Problem details: Both the line below containing "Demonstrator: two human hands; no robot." and the line containing "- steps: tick", along with every line between them, should be repeated exactly; no other line belongs in the answer.
========================================================================
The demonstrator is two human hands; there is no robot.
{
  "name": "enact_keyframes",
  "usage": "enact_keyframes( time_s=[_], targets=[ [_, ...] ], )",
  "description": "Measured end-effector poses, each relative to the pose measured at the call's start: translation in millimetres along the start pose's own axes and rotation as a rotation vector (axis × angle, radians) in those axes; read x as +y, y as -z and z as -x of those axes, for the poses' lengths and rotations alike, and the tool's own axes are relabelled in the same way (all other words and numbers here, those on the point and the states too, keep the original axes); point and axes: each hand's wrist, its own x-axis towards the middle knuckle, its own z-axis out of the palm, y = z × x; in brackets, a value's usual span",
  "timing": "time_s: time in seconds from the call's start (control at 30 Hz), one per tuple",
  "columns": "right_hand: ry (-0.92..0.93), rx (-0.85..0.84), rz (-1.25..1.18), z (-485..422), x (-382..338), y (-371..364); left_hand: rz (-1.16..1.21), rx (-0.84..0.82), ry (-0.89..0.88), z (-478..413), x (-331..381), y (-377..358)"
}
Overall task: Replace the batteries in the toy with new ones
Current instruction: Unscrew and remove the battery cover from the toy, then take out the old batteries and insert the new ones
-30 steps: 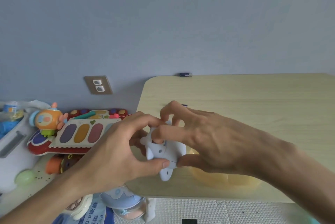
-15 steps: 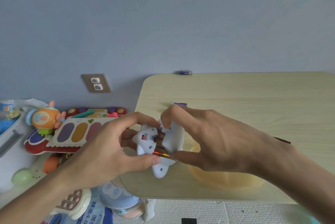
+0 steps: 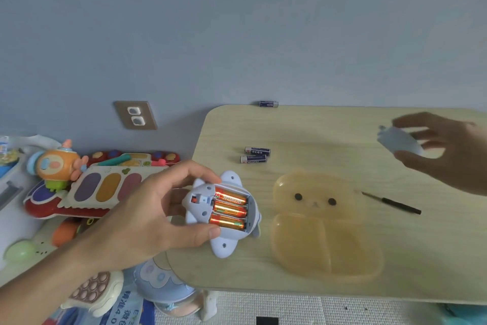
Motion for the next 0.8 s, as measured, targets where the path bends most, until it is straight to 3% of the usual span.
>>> enact_keyframes(
  time_s=[0.1, 0.23, 0.4, 0.6, 0.7, 0.8],
  targets=[
    [-0.127, -0.03, 0.055, 10, 51, -12, 0.017, -0.004, -0.002, -1, -2, 0],
    [-0.188, -0.056, 0.04, 17, 50, -15, 0.078, -0.003, 0.002, -2, -5, -2],
    [-0.074, -0.053, 0.056, 9, 57, -16, 0.141, -0.019, 0.008, -3, -2, -4],
    [0.23, 0.088, -0.018, 12, -67, -11, 0.197, 0.022, -0.018, 1, 6, 2],
    [0.39, -0.041, -0.15, 26, -120, -23, 0.269, 0.059, -0.058, 3, 16, 4],
    [0.393, -0.246, -0.344, 36, -150, -42, 0.397, 0.079, -0.119, 5, 27, -1]
  ],
)
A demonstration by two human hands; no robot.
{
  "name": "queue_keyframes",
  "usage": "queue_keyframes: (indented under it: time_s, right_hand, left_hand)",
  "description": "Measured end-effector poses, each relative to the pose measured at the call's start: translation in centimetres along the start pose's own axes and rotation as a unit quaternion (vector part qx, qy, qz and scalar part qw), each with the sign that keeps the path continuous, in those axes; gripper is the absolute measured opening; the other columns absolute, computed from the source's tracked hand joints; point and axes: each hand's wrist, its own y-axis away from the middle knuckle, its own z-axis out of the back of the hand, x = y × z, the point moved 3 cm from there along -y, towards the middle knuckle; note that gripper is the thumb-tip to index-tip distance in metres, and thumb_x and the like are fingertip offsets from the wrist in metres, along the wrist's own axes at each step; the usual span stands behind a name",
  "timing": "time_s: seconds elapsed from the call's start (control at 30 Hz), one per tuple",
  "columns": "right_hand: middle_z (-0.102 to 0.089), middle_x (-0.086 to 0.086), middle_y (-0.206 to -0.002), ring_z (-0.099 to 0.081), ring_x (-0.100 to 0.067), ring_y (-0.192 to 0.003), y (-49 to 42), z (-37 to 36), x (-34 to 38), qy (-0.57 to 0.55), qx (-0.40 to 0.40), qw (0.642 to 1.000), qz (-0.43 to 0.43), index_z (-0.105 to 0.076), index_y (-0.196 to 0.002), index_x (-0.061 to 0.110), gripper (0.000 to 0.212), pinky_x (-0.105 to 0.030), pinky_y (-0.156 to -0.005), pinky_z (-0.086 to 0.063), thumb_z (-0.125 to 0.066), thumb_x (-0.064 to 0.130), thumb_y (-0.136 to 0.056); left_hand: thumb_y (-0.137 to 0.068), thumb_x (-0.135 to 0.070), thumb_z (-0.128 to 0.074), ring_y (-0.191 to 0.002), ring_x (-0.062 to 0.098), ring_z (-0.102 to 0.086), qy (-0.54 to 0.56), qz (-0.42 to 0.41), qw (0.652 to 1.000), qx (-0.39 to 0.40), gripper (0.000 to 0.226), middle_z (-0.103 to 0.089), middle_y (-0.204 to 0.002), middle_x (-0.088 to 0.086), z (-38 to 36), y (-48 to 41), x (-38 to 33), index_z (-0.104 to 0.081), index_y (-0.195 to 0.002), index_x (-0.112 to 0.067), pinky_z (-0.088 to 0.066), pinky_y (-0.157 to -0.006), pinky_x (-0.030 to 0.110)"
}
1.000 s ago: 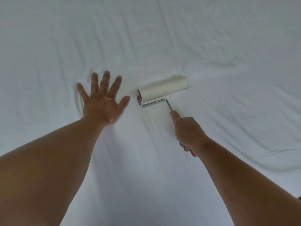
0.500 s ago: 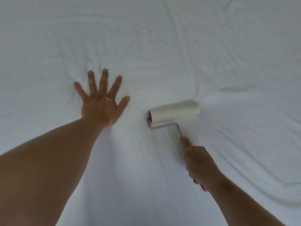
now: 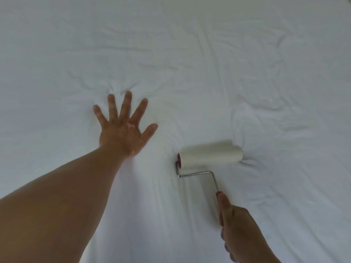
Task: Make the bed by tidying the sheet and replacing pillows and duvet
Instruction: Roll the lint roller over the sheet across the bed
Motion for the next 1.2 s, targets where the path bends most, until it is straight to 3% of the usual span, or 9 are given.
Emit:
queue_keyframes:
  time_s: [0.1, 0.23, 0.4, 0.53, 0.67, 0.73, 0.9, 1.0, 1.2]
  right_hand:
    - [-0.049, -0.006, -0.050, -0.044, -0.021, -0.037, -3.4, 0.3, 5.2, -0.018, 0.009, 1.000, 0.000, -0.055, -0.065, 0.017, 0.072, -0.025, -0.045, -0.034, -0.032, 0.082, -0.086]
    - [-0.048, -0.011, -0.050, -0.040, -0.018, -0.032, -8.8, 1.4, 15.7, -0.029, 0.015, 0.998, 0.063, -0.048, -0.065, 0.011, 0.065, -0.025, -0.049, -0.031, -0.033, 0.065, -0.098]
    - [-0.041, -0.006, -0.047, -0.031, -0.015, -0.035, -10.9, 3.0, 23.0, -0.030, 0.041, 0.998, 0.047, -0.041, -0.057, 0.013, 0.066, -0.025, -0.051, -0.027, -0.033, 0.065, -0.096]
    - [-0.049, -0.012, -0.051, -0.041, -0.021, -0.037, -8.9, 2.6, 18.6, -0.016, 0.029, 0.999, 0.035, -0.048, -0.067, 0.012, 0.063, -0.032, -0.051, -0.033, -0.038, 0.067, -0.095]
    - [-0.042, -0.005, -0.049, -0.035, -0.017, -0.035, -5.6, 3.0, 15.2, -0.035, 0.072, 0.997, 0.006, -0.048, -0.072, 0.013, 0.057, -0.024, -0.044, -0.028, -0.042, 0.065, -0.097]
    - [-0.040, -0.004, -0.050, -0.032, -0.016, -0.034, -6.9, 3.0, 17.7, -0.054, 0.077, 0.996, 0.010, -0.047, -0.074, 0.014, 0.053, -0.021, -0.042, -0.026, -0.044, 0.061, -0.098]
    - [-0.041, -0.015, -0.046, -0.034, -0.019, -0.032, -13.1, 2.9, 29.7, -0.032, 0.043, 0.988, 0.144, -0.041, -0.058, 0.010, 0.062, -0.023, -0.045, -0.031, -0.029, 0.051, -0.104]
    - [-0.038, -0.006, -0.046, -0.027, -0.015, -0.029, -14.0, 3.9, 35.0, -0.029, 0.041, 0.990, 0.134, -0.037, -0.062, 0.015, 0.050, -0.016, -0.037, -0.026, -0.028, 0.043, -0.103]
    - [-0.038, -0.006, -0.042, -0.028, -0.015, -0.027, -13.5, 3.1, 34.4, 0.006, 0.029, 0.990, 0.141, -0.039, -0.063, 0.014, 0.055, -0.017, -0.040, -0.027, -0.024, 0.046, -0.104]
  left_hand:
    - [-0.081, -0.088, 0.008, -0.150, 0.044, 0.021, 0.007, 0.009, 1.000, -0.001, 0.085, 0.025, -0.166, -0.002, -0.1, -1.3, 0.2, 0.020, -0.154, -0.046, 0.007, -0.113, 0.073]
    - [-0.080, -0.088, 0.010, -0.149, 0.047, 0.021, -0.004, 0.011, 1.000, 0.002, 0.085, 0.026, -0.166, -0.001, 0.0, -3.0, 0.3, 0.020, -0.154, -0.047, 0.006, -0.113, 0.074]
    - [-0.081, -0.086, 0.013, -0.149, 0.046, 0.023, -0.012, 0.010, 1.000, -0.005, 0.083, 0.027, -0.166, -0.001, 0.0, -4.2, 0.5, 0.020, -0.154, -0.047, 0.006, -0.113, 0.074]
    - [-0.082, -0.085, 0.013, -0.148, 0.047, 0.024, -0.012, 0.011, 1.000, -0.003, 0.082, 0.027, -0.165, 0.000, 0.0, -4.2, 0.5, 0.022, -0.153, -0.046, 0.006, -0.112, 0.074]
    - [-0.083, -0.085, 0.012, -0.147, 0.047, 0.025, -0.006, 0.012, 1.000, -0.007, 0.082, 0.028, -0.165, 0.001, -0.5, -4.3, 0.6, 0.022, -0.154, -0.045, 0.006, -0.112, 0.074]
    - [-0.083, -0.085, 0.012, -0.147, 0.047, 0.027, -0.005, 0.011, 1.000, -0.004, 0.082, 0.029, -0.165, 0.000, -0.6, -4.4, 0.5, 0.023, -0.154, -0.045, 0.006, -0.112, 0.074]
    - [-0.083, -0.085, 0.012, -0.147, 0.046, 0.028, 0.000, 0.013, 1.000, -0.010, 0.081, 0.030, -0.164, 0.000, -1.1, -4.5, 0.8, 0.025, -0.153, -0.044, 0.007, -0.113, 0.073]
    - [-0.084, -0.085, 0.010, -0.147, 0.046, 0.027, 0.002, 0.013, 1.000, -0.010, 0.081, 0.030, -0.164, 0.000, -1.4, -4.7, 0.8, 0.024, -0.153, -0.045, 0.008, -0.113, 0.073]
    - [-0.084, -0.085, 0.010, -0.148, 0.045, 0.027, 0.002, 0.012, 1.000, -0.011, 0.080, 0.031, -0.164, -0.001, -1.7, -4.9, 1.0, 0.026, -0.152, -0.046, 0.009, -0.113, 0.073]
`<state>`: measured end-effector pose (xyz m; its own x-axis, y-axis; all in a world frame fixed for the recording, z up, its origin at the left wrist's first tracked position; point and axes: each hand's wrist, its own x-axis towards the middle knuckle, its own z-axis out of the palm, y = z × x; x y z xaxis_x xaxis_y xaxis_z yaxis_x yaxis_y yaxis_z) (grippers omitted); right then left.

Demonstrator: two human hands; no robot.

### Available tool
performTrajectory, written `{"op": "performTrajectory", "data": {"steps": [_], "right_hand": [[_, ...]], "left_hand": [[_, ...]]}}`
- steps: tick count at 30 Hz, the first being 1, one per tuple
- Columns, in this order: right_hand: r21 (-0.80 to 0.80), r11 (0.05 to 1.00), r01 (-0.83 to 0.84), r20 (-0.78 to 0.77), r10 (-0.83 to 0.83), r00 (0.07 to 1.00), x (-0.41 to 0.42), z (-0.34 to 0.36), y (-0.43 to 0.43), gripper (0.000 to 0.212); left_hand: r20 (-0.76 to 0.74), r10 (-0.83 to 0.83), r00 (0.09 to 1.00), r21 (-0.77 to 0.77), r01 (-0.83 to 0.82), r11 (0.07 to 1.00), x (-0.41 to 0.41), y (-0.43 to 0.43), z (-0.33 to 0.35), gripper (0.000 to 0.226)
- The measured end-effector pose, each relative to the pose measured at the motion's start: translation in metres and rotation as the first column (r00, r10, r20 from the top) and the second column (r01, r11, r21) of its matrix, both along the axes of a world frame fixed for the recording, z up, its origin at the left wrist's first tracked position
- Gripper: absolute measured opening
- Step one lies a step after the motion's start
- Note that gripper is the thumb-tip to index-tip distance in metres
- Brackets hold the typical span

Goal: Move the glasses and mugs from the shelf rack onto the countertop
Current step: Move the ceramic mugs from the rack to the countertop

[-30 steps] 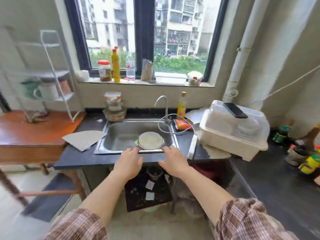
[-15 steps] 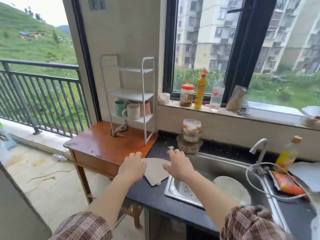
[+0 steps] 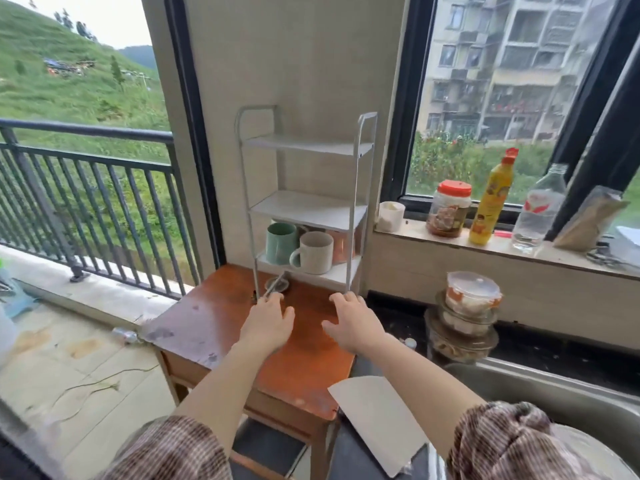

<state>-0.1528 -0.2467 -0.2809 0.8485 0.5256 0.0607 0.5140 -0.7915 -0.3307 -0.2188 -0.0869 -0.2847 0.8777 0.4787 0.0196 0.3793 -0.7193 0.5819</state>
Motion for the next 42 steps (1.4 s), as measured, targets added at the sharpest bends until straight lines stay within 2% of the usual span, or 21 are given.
{"op": "performTrajectory", "data": {"steps": [7,11,14,17,19,22,26,29,31,33,35,39,42], "right_hand": [[0.065,0.987,0.150,-0.138,-0.140,0.980,0.071,-0.007,0.096,0.054],[0.212,0.936,0.280,-0.286,-0.214,0.934,0.106,-0.007,0.137,0.051],[0.385,0.812,0.439,-0.476,-0.232,0.848,0.122,-0.009,0.160,0.043],[0.487,0.661,0.571,-0.617,-0.202,0.760,0.131,-0.015,0.174,0.025],[0.528,0.567,0.632,-0.665,-0.187,0.723,0.136,-0.018,0.179,0.016],[0.562,0.456,0.690,-0.711,-0.161,0.685,0.142,-0.019,0.182,0.016],[0.573,0.301,0.762,-0.796,-0.019,0.605,0.143,-0.020,0.184,0.011],[0.547,0.212,0.810,-0.829,0.000,0.560,0.141,-0.021,0.181,0.026],[0.506,0.215,0.835,-0.849,-0.048,0.526,0.139,-0.019,0.175,0.033],[0.419,0.272,0.866,-0.868,-0.162,0.470,0.138,-0.016,0.168,0.032],[0.342,0.287,0.895,-0.867,-0.270,0.418,0.138,-0.014,0.161,0.036],[0.282,0.220,0.934,-0.895,-0.290,0.338,0.139,-0.017,0.147,0.043],[0.312,0.153,0.938,-0.911,-0.231,0.341,0.141,-0.021,0.144,0.053]], "left_hand": [[0.042,-0.018,0.999,-0.165,0.025,0.986,0.091,0.097,-0.008,0.037],[0.117,0.010,0.993,-0.284,0.024,0.959,0.138,0.130,-0.009,0.040],[0.141,0.007,0.990,-0.402,0.051,0.914,0.164,0.139,-0.012,0.043],[0.163,-0.004,0.987,-0.529,0.091,0.844,0.181,0.141,-0.018,0.038],[0.157,-0.002,0.988,-0.605,0.098,0.790,0.188,0.142,-0.022,0.039],[0.144,-0.004,0.990,-0.676,0.101,0.730,0.196,0.144,-0.026,0.042],[0.094,0.018,0.995,-0.751,0.059,0.658,0.202,0.144,-0.027,0.047],[0.036,0.044,0.998,-0.774,0.000,0.633,0.204,0.143,-0.024,0.052],[0.009,0.068,0.998,-0.771,-0.036,0.635,0.204,0.143,-0.022,0.055],[-0.017,0.099,0.995,-0.770,-0.076,0.634,0.203,0.142,-0.021,0.060],[-0.027,0.135,0.990,-0.791,-0.104,0.603,0.202,0.142,-0.022,0.062],[-0.046,0.204,0.978,-0.861,-0.142,0.489,0.201,0.143,-0.024,0.056],[-0.054,0.242,0.969,-0.877,-0.162,0.453,0.200,0.145,-0.025,0.056]]}}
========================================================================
Problem solution:
Demonstrator: two human hands; no robot.

### Available tool
performTrajectory, written `{"op": "performTrajectory", "data": {"steps": [_], "right_hand": [[_, ...]], "left_hand": [[_, ...]]}}`
- steps: tick count at 30 Hz, the first being 1, one per tuple

There's nothing more to this exercise.